The report identifies five major shifts that Australia must adopt in order to overcome the myriad of social, economic and environmental challenges we face and to propel us toward an Outlook Vision. In a Slow Decline scenario GDP grows at 2.1% annually with returns to landholders increasing by $18B between 2016–2060 in contrast to an Outlook Vision where GDP grows by 2.75–2.8% and returns to landholders increase by $42–84 billion between 2016–2060.

Of particular significance to our agricultural and technology industries is the emphasis on the need for both an ‘industry shift’ and a ‘land shift’. While an industry shift is aimed at bolstering productivity in high growth domestic and export markets and value chains by fostering an increase in technology adoption, a shift in land use is set to produce sustainable and profitable food sources with vast opportunities for carbon sequestration. Such a shift could see Australia reaching ‘net zero’ greenhouse gas emissions by 2050.

With a goal of increasing agricultural productivity to 3% per year (in contrast to the Slow Decline estimate of 1.25% per annum) realising the Outlook Vision could double revenue for commodities such as winter cereals by 2060. To reach this vision we need to embrace the productivity gains the digital economy has to offer. While these gains are not yet fully visible, true value will be realised when emerging technologies move from an installation phase to a deployment phase with widespread adoption by industry participants.

It is undeniable that Australia needs to start adopting technologies at a faster rate than it has previously.

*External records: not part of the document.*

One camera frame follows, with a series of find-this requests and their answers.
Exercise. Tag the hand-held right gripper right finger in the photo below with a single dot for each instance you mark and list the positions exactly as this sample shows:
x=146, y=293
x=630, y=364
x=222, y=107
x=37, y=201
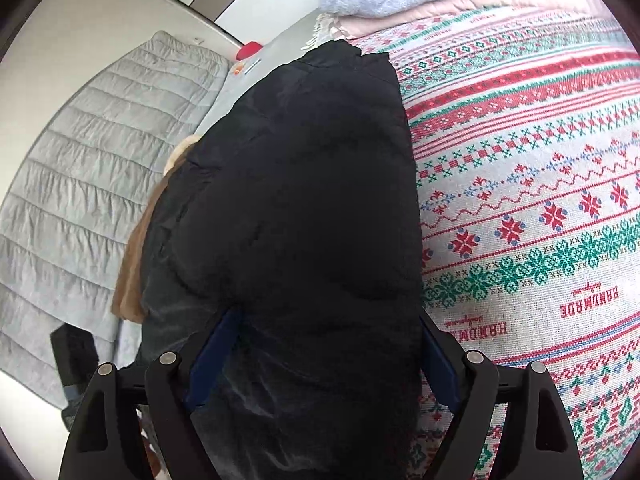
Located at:
x=440, y=365

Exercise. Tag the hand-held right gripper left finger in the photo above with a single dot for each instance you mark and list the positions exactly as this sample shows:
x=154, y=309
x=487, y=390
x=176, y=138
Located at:
x=215, y=360

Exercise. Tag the brown folded fleece garment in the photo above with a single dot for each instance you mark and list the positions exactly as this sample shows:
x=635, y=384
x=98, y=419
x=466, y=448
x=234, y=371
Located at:
x=132, y=280

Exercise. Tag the red object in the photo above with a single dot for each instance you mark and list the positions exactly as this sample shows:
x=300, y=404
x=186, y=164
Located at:
x=248, y=50

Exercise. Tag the grey plush bedspread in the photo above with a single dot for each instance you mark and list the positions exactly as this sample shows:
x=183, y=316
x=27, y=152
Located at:
x=260, y=90

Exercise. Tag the patterned knit blanket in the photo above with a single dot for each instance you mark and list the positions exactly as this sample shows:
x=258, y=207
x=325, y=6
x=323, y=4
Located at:
x=525, y=160

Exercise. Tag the grey quilted duvet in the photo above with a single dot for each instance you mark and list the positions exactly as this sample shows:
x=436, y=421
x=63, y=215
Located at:
x=90, y=185

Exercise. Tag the pale pink cloth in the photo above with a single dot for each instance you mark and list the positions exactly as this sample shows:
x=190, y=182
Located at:
x=475, y=7

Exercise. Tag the black puffer jacket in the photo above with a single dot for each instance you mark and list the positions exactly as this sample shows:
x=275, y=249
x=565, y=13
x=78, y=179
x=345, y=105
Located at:
x=300, y=210

The report highlights that “the rate of broad technology adoption is the most important differentiator between national economic performances, and has been shown to account for at least one-quarter of real per capita income growth.” While Australia invests around A$1.8 billion in agricultural R&D annually with an annual AgTech investment of around $3 million ($0.12 per capita) this is still not enough, particularly when compared to our U.S. and Israeli counterparts. In the US, venture capital Agtech investment is around $1.87B annually ($5.80 per capita) which is 50 times more than in Australia, and Israeli AgTech investment is around $52M ($6.05 per capita) annually.

The good news is that Australia is emerging as a hub for the next generation of technologies dubbed ‘Agriculture 4.0’ that are ripe to revolutionise agriculture and food supply chains according to Austrade. With Australia’s population set to reach 41 million by 2060, the National Farmers’ Federation aims to increase Australia’s agricultural output to A$100 billion by 2030.

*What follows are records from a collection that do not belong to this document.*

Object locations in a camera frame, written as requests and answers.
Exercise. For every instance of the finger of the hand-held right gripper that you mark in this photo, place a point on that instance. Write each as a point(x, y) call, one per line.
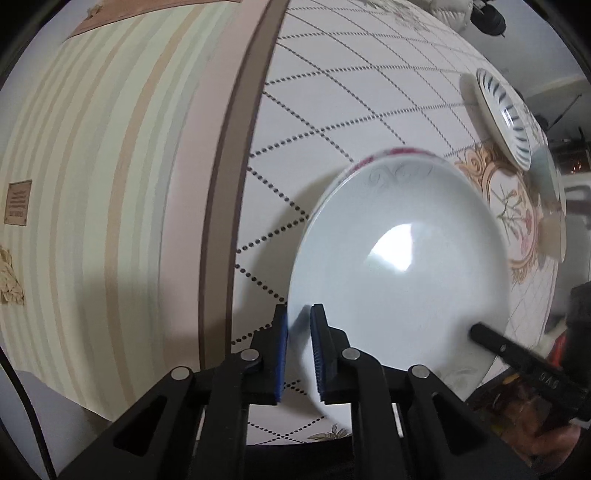
point(517, 353)

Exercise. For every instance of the white plate with red rim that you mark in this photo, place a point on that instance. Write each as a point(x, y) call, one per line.
point(406, 277)

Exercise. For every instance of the black device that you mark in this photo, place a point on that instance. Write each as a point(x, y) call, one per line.
point(489, 18)

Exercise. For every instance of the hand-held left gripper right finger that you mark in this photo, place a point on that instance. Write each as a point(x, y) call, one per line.
point(318, 355)

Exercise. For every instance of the blue striped plate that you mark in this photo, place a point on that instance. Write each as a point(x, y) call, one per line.
point(503, 117)

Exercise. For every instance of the checked floral tablecloth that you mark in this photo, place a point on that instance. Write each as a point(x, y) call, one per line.
point(360, 106)

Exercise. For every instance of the person's right hand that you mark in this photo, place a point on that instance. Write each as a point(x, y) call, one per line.
point(549, 441)

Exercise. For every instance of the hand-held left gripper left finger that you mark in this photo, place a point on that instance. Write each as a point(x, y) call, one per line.
point(280, 355)

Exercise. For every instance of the brown wall plaque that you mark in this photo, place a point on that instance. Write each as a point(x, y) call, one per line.
point(18, 203)

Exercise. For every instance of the beige wall ornament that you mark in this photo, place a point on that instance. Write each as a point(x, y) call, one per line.
point(8, 277)

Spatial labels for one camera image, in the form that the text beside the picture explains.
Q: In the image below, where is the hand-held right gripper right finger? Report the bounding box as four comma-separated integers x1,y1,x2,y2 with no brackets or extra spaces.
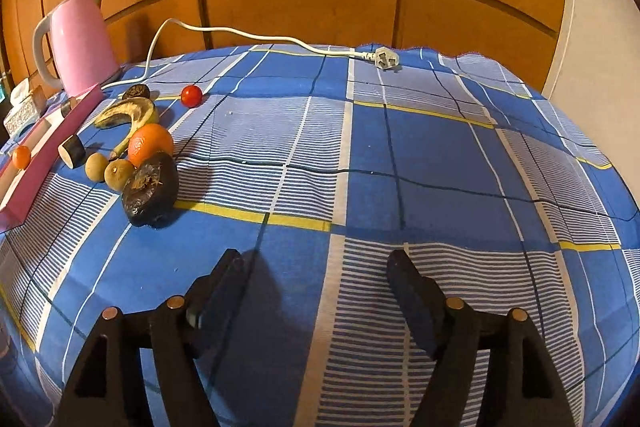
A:
386,249,588,427

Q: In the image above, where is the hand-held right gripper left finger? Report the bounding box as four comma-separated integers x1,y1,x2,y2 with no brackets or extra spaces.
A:
52,248,246,427

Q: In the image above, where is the large dark wrinkled fruit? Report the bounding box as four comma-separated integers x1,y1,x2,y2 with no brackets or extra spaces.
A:
121,152,179,229

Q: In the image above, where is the brown longan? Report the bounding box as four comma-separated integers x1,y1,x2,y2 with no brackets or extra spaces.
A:
85,153,109,182
104,159,136,192

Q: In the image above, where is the overripe yellow banana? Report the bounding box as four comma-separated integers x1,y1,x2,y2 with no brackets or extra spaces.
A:
93,97,160,160

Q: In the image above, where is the pink cardboard box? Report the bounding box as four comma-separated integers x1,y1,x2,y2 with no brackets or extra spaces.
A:
0,84,106,233

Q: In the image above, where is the blue plaid tablecloth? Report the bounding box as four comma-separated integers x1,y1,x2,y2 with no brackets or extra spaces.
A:
0,43,640,427

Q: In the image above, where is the large orange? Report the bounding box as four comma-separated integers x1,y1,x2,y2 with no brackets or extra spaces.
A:
127,123,175,168

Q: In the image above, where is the patterned tissue box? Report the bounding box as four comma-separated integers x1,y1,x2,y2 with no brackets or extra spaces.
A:
2,77,46,138

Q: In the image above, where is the pink electric kettle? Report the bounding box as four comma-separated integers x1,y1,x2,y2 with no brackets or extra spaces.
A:
32,0,121,98

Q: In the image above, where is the white power cable with plug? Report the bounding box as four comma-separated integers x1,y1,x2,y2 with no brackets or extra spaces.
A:
100,18,402,90

In order to reach this target and overcome issues such as food fraud, which is estimated to cost the global food industry a staggering US $30–40 billion annually, it is paramount that we see rapid encouragement and investment in emerging technologies such as IoT sensors, blockchain and post farm-gate technologies which digitise, connect and secure agri-supply chains. It is only with such technologies, in conjunction with flexible finance and insurance solutions, that the challenges in our agri-supply chains can be overcome.

Key to increasing tech adoption is building and implementing an AgTech ecosystem which aims to understand and remove barriers to widespread adoption. Food Agility, in partnership with Lauren Richards at RMIT, has conducted research which highlights how “inflexible, complex and un-trialable technologies tend to put farmers off” when it comes to adopting new technologies. When designing technologies for the agriculture sector we need to “ensure that both the technologies and their implementation pathways are agile.”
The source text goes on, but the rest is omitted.